A series of climate-focused pledges by one of the world’s largest pension funds, the California State Teachers’ Retirement System (CalSTRS), may help to counter the anti-ESG sentiment in the US.
Reducing exposure to fossil fuels is widely viewed as the best and fastest way to reduce GHG emissions.
The anti-ESG sentiment in the U.S. is largely anchored by the fossil fuel lobby.
California has been at the forefront of driving climate change regulation in the US., as seen by the recent vote to end the sale of gasoline-powered cars in the state by 2035.
It was the first state to adopt a microplastic reduction policy in February 2022, having enacted legislation in 2016 to reduce GHG emissions 40% below their 2019 levels by 2030.
The state is also home to the California Public Employees Retirement System (CalPERS), which manages over $500 billion, is a signatory of the UN Net Zero Asset Owner Alliance and is active in engaging with the companies it invests in to help drive their sustainability transition, and guide them to adopt climate change targets.

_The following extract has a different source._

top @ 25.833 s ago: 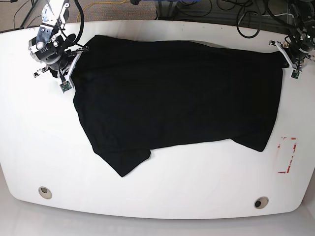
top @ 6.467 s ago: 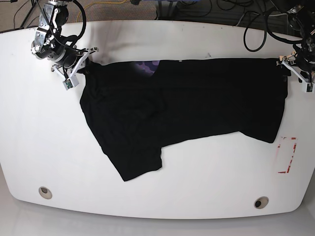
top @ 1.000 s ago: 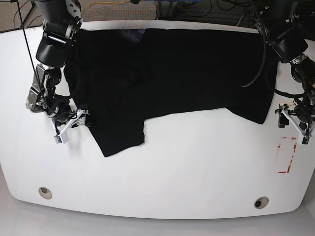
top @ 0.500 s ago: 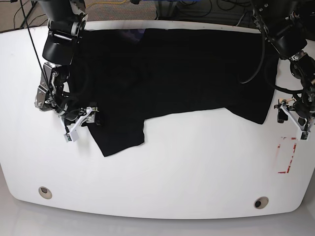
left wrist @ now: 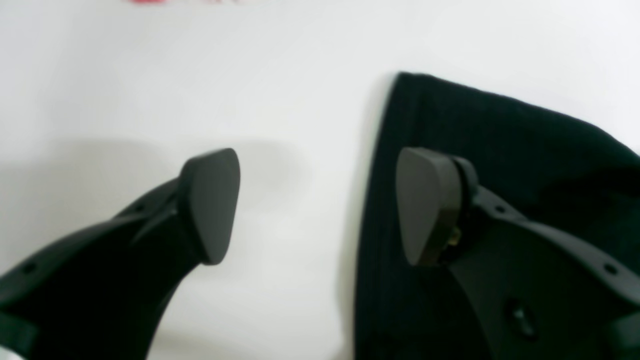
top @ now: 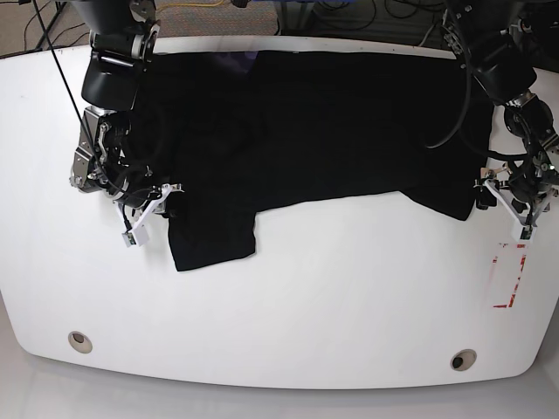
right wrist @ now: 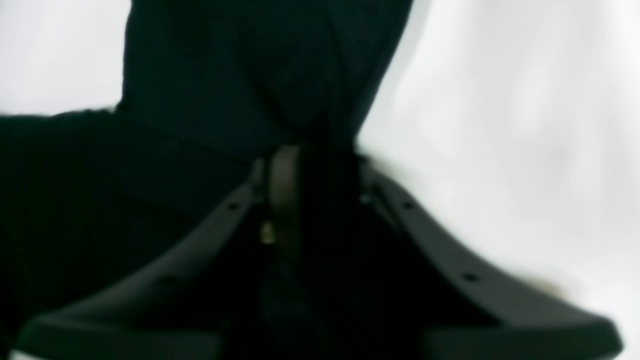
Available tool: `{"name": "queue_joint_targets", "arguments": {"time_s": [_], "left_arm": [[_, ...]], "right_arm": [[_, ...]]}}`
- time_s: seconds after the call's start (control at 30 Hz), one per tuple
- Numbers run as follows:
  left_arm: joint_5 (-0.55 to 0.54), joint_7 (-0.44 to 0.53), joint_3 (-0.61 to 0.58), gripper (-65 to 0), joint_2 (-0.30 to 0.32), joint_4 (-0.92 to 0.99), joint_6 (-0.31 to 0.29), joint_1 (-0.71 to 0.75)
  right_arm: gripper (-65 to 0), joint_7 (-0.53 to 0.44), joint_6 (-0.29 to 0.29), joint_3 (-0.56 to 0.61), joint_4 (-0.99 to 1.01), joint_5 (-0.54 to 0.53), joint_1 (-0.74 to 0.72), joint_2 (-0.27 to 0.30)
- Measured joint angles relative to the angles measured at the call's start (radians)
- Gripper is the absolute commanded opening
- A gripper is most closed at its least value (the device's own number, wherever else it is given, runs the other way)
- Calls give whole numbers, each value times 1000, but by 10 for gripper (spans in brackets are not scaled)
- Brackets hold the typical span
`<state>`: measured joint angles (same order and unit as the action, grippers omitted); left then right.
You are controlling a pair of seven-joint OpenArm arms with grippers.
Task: Layout the t-shirt on the table in an organized manner, then fold the t-shirt properly
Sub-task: 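Grasp the shirt hem with both grippers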
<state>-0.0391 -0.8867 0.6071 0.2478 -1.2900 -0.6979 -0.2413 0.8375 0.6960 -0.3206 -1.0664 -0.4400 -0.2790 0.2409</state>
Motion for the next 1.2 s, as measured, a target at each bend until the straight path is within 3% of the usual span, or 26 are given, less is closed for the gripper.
{"name": "queue_joint_targets", "arguments": {"time_s": [0.33, 0.77, 1.03, 1.2], "left_arm": [[-6, 52, -47, -185, -16, 227, 0, -89], [-17, 105, -105, -193, -8, 241, 1, -61], [-27, 119, -153, -360, 2, 233, 5, -47], [-29, 121, -154, -421, -4, 233, 5, -47]], "right_arm": [[-571, 0, 0, 1, 0, 7, 0, 0], [-571, 0, 0, 1, 0, 7, 0, -2], [-571, 0, 0, 1, 0, 7, 0, 0], [-571, 0, 0, 1, 0, 7, 0, 0]]}}
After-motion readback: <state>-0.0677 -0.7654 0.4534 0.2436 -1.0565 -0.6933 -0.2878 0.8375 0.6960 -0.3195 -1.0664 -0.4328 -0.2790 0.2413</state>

CalSTRS sustainability policy goes beyond emissions reduction
The climate goals set by CalSTRS provide additional detail into its carbon reduction goals. Setting an interim 50% reduction target to achieve a net zero portfolio by 2050 also brings with it a pledge to allocate 20% of its public equity portfolio to a low-carbon index.
Emissions will also be factored into its traditional risk-return analysis, and climate-related scenarios will also be incorporated into CalSTRS asset-liability modelling framework, to guide investment allocations.
CalSTRS 2021 sustainability report also highlights its sustainability vision and guiding beliefs, which include ‘stewardship of our natural resources”. The fund is likely to score highly on gender diversity as well – it is female-led, and has a female-majority board.
Alignment along party lines in the U.S. is echoed by sustainable stance
Meanwhile moves by the governments of Florida, Texas and West Virginia to ban financial services firms that had an anti-fossil fuel stance from doing business in their states may be to the detriment of their own citizens.
Texas’ ban on banks will likely drive up interest costs, a recent study suggests, as a smaller pool of lenders, with a potentially higher cost of capital, compete for the same business. Incorporating climate change risks could add to that cost in the future.
Florida’s recent move to ban ESG considerations from investment decisions related to its $228 billion in state pension funds seems to defy logic. Florida’s call is for purely financially material issues to be considered but, given that the state has seen state has seen some of the worst weather related disasters, which experts say will only get worse over time, one can’t help but wonder what funds are supposed to do with investments that are not developing a resilience strategy.
The ESG investment approach does appear to be becoming increasingly politicised in the US but the CalSTRS move could also spur other pension funds and large asset managers to follow suit and take a stance.